Editoriale #5Vuoto

VUOTO. L’idea di un vuoto contrapposto a un pieno è un limite. Lo spazio invisibile che si crea tra i corpi e gli elementi della natura, riempito da altrettanta materia invisibile, è vuoto, che è quindi sempre percepibile. Basta saper leggere i contrasti, quindi le sintesi, che ne sono alla base.

Il contrasto del vuoto diventa immediatamente dialettico rispetto al pieno nell’esperienza della creazione artistica: la forma si costituisce in virtù dell’assenza di essa e la loro relazione sta nella necessità di conciliare al tempo stesso essere e non essere. Ciò che sa fare un artista è dare e fare spazio. Un pieno che traccia un vuoto diviene esperienza artistica, rendendola totalizzante.

La natura plenaria e autodeterministica del vuoto si sostanzia a pieno titolo nelle scienze matematiche. Qui ad esempio il concetto di zero rappresenta la numerosità dell’insieme vuoto.

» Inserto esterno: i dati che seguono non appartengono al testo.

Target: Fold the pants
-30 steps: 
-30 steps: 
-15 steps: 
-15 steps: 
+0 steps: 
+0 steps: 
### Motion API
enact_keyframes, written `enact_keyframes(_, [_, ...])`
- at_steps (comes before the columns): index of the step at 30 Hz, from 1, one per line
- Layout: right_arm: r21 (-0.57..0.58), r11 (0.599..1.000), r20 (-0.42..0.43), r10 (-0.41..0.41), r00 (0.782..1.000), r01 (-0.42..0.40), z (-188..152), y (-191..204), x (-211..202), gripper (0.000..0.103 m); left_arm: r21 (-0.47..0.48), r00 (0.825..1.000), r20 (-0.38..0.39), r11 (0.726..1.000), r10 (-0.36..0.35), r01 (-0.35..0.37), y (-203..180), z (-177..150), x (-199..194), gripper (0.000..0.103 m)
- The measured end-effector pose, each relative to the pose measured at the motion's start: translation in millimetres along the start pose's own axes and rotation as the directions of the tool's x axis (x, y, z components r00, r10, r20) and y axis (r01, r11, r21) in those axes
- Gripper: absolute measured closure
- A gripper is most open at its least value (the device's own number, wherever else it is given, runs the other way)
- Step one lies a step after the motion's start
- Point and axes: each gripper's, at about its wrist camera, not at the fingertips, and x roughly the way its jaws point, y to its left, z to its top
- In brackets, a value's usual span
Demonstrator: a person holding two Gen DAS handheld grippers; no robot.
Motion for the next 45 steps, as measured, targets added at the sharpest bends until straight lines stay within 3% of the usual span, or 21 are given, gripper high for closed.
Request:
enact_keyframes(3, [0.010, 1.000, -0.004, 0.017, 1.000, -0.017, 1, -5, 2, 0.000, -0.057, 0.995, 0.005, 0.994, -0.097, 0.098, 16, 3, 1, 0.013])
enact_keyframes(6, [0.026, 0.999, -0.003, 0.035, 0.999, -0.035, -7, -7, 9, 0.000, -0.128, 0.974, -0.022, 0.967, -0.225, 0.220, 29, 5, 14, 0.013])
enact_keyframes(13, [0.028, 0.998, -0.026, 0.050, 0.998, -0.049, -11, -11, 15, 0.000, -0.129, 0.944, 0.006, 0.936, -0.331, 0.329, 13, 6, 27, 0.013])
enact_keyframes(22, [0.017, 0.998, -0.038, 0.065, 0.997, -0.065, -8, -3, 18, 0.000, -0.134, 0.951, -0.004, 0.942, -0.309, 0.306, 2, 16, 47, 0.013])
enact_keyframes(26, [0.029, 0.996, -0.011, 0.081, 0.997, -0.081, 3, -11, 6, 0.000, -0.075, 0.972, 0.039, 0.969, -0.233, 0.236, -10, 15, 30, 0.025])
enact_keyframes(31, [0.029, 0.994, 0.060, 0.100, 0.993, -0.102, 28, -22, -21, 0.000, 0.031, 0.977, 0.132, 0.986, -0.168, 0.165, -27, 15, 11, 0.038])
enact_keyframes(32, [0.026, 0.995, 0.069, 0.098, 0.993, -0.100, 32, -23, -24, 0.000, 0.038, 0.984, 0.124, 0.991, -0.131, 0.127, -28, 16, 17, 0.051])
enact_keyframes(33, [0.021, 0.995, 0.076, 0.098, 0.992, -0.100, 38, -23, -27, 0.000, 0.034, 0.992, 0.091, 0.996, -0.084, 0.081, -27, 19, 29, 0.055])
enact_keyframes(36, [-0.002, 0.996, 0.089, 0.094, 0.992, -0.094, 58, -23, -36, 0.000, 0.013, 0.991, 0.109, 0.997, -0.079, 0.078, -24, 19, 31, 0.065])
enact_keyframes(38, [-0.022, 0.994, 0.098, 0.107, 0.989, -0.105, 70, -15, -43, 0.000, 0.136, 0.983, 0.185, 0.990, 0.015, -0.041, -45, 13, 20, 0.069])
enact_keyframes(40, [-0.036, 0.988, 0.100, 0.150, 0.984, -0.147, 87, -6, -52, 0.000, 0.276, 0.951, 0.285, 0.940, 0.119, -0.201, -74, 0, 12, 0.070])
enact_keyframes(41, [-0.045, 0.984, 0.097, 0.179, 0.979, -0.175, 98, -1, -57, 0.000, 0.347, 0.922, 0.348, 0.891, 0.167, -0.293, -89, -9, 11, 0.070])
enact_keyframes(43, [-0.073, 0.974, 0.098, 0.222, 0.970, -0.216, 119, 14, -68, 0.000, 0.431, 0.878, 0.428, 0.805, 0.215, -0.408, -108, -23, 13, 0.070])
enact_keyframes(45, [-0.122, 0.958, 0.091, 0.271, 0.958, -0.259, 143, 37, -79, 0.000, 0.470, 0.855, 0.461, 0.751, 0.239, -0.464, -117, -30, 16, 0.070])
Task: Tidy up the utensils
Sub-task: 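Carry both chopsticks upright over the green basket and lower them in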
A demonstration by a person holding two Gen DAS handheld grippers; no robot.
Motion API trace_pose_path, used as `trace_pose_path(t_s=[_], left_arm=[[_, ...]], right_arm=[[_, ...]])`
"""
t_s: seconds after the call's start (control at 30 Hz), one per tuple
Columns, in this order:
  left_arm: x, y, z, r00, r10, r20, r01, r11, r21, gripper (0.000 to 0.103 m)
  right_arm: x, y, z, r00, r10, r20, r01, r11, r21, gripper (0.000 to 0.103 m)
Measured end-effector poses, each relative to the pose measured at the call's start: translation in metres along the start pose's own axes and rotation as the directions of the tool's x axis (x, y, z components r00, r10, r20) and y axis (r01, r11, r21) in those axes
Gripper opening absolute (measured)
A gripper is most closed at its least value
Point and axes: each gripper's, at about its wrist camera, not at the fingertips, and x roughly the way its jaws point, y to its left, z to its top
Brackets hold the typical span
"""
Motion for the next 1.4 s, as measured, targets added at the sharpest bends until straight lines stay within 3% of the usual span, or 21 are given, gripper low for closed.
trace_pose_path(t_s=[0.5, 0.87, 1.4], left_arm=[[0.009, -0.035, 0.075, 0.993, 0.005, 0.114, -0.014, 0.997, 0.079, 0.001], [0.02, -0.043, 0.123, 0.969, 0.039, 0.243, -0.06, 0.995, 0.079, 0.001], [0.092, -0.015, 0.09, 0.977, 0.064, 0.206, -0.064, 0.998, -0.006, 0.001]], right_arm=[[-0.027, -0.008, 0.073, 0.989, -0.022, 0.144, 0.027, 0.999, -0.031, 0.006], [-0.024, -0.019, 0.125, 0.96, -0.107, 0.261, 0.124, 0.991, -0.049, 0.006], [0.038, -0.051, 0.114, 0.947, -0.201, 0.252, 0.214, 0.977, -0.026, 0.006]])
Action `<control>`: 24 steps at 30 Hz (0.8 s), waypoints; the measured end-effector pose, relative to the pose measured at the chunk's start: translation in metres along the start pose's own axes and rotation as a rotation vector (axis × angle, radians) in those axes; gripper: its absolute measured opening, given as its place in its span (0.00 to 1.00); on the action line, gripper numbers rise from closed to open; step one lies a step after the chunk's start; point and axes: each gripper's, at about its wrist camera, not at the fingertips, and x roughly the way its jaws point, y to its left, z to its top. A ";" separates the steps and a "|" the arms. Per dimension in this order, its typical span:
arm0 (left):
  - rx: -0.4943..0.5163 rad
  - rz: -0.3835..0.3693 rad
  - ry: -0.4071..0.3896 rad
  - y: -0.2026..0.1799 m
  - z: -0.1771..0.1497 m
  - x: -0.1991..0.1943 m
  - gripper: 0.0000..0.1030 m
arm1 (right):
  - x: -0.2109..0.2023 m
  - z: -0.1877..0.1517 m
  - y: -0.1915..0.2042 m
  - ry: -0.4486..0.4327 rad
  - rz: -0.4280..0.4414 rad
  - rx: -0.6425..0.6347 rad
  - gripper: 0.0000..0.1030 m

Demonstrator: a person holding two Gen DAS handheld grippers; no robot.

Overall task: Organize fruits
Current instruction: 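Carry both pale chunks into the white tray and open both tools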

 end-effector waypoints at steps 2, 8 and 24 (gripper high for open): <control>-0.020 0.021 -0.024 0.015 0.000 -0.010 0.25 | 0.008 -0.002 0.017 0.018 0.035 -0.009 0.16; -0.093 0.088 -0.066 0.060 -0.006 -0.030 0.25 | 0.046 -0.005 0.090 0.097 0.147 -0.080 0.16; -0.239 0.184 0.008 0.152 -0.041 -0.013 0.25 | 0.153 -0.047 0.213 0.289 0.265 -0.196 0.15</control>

La matematica, come la fisica, nonostante la sua natura empirica, poggia le basi su teorie che includono il concetto di vuoto in quanto manifestazioni di entità immateriali e ubique che si esprimono e completano entro confini decifrabili, e dimostrabili nel loro valore, solo in legame a esse.

Disorientamento, mancanza di valori, fuga dalla realtà: il senso di nullità, di assenza, di azzeramento, sono alcuni degli aspetti mentali più complessi perché indagano sul mistero dell’io. Lo si può eludere, lo si può rendere invisibile, ma esiste. Il vuoto. Il sentimento di perdita di sé, una volta percosso, permette all’individuo di diventare persona, di auto-realizzarsi e di raggiungere la consapevolezza della propria natura psicologica. Il dolore dell’accettazione dello status della mancanza genera nella psiche dell’uomo la piena consapevolezza dell’essenza.

Vuoto e corpo infine trovano nella composizione architettonica la perfetta complementarietà incontrandosi e scontrandosi. La conciliazione tra appropriazione e disappropriazione fa trionfare gli spazi materici laddove l’annientamento di un non spazio non ne procura un minus valoriale, ma una manifestazione epifanica che poggia su una così perfetta proporzione che la vastità del vuoto degli edifici si manifesta per mezzo della loro maestosa pienezza .

Il lemma VUOTO occupa la riflessione del numero 5 della rivista ARIA, dove di volta in volta ogni singola parola-chiave viene affrontata da diverse prospettive, tentando di portare alla luce aspetti che passerebbero inosservati se l’analisi si realizzasse nei limiti di un solo ambito disciplinare. In questo numero è parte di un orizzonte che spazia dall’arte alla matematica, dalla psicologia all’architettura. Il tutto entro un unico solido filo conduttore: l’esistenza del vuoto entro un piano prospettico pieno che dà vita alle forme.